Like the passing of Nelson Mandela, our annual celebration of the life of Martin Luther King gives us a chance to pause and reflect on how few, far between, and essential are those inspired leaders who have the confidence to call upon our nobler selves.
This is a time of jeopardy in America for those values that Dr. King, without apology, named and named again: justice, equality, respect, and compassion. Those words, themselves, are beleaguered today. They are all too often missing in our public discourse, silenced by what the Nobelist J. M. Coetzee called “a new, predatory economic rationalism” – which I take to be the theory that “winning” and “losing” are the dynamics of a successful community.
I disagree with that theory. Dr. King had it right. When it comes to the basic rights of human life – rights including, but beyond, “life, liberty, and the pursuit of happiness” – one person’s loss is a loss to all, and either everybody “wins,” or no one does.
We honor Dr. King best by defending our shared well being, not our victories over each other. Our people’s rights include access to a decent job and living wages, to health care, to shelter, to learning, to fair laws fairly enforced, to a fair tax system, and to a government that is both limited in its invasion of our private lives and effective in its service to our shared and public needs. The enemies are not each other, but rather poverty, inequality, suffering, and the vestiges of racism.
This is a crucial time in America for firm and public rededication to the values that Dr.
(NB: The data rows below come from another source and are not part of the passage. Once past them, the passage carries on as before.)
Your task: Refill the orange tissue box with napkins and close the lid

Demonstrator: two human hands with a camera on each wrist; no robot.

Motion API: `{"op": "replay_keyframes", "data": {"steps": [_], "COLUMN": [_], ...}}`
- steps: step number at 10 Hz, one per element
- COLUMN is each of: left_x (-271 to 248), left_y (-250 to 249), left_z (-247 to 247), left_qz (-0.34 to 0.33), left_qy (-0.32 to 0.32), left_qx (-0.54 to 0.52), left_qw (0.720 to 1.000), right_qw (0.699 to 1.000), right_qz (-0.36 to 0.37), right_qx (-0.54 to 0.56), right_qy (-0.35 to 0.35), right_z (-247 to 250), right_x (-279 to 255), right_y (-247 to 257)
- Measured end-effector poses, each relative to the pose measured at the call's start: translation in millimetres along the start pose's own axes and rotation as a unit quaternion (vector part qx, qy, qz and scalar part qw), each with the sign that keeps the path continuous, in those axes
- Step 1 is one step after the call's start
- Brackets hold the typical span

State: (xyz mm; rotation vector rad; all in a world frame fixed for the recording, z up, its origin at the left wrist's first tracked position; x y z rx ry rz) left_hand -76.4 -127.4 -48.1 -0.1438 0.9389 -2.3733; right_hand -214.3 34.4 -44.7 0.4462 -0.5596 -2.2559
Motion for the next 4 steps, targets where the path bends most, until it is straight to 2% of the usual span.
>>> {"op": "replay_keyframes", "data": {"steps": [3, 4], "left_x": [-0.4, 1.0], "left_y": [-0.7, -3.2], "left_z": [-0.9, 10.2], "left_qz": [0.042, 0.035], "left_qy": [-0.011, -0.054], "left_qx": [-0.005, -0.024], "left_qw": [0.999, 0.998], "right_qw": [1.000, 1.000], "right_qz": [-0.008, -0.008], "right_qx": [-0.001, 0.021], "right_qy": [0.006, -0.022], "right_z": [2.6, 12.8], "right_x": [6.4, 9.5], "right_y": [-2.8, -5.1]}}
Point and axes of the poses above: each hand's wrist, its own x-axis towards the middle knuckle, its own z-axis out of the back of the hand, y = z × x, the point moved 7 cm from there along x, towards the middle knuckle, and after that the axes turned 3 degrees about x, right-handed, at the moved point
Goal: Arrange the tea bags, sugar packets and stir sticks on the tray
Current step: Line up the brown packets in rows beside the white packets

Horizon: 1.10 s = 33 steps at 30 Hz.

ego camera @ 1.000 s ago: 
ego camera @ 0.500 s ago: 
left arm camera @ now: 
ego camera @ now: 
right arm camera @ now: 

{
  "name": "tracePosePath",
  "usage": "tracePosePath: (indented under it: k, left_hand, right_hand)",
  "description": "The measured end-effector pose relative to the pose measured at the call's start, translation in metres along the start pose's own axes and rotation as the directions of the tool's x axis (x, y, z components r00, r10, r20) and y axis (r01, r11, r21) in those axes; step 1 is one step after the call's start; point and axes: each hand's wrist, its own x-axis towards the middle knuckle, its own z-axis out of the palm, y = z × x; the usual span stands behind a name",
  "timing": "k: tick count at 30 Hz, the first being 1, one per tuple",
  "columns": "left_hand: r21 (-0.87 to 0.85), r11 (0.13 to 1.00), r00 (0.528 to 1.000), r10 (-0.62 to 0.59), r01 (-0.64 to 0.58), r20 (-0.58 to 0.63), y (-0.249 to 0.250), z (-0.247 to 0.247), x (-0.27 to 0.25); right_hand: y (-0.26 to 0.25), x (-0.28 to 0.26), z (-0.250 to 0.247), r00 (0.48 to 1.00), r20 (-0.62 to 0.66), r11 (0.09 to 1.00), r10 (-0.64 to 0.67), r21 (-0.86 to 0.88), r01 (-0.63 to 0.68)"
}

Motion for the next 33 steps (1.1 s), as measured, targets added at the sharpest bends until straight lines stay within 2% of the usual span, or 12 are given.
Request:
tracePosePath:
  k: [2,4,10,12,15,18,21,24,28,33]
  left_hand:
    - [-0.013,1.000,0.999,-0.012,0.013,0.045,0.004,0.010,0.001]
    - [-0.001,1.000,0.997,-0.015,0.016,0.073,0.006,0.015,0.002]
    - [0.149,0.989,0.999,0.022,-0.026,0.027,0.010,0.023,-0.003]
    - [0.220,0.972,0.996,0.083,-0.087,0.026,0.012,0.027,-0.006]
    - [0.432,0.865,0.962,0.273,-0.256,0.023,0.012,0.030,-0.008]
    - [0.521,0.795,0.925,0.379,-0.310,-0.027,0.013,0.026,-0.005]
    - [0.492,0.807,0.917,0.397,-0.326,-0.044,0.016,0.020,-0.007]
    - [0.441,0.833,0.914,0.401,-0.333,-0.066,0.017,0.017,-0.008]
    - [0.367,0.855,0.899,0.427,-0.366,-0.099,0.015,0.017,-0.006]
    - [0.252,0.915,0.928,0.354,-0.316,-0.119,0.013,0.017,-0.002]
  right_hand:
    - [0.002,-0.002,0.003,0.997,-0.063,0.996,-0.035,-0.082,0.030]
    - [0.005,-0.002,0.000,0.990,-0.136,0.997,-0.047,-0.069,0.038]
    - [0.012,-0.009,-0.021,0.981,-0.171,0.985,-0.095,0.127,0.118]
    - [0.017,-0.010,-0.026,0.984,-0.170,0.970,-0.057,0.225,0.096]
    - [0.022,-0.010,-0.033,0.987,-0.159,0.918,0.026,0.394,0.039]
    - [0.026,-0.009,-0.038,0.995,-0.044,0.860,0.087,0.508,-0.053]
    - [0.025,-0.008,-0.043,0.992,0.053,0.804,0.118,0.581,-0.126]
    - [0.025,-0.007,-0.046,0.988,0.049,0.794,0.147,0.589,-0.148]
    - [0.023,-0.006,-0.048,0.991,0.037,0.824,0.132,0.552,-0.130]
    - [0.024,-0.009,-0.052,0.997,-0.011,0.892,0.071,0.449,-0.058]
King gave such strong voice to. Let Massachusetts lead in that chorus.
JimC says
(Sarcastic remark deleted)
Could you clarify what you mean by a fair tax system?
jconway says
There are many great ones, the ‘spiritual death’ quote is also quite powerful-and continues to be indicting of American foreign policy 30 years later.
But I like this one:
joeltpatterson says
from the National Archives (pdf)
HeartlandDem says
Thank you for posting an upbeat, timely, call-to-action essay here.
I would be remiss and unfair if I did not echo my statements critiquing Ms. Kayyem (your opponent’s) lack of substantive data points in her recent essay on income inequality.
Would you kindly provide some detail for your vision for the Commonwealth? What are the lines to the chorus?
donberwick says
heartlanddem and jimc – Thank you for your interest. You can get a pretty good look at Don’s positions on our website: http://www.berwickforgovernor.com/issues.
Also – we will be announcing our platforms on education, jobs/economy, and a few others in the coming weeks so stay tuned for that.
Thanks!
– Paul (Berwick for Governor)
JimC says
I don’t see taxes, though. I’m not big on tax issues, but I am curious because Dr. Berwick brought it up.
SomervilleTom says
We MUST raise taxes. Without creating new tax revenue, all this is just smoke, mirrors, and happy talk.
Many of our most crushing challenges are the direct result of increasing wealth concentration and income inequality. Raising taxes on the very wealthy is the ONLY way to reverse these already devastating trends.
I seek a gubernatorial candidate with the courage to speak to this issue and the political chops to make it happen.
Christopher says
…at least according to prevailing constitutional interpretation, how do you propose raising revenue from just the wealthy? Is there a way to make property tax hikes impact only those with lots of real and physical property? Is it practical to tax investments at the state level?
Also, how would you frame this politically? In order to do anything the right people have to be elected and “we must raise taxes” doesn’t sound like a winning message.
jconway says
Run investment first: better transit, better schools, better healthcare, more jobs. Then say we can still balance the budget and pay for it by selectively raising taxes in the wealthiest, closing corporate loopholes and ending corporate welfare .
SomervilleTom says
I’ve written at length about this elsewhere here.
The capital gains tax falls most heavily on the very wealthy. I suggest it be raised significantly — perhaps with an exemption that effectively excludes the first, say, $1M in gains.
The estate/gift tax similarly falls almost exclusively on the very wealthy. I suggest that the rate for non-household wealth (excluding the value of the principal residence) over, say, $10M could be raised significantly without affecting lower- and middle-income taxpayers.
Each of these affects only the wealthy, and each falls well within the current constitutional restraints on income tax rates.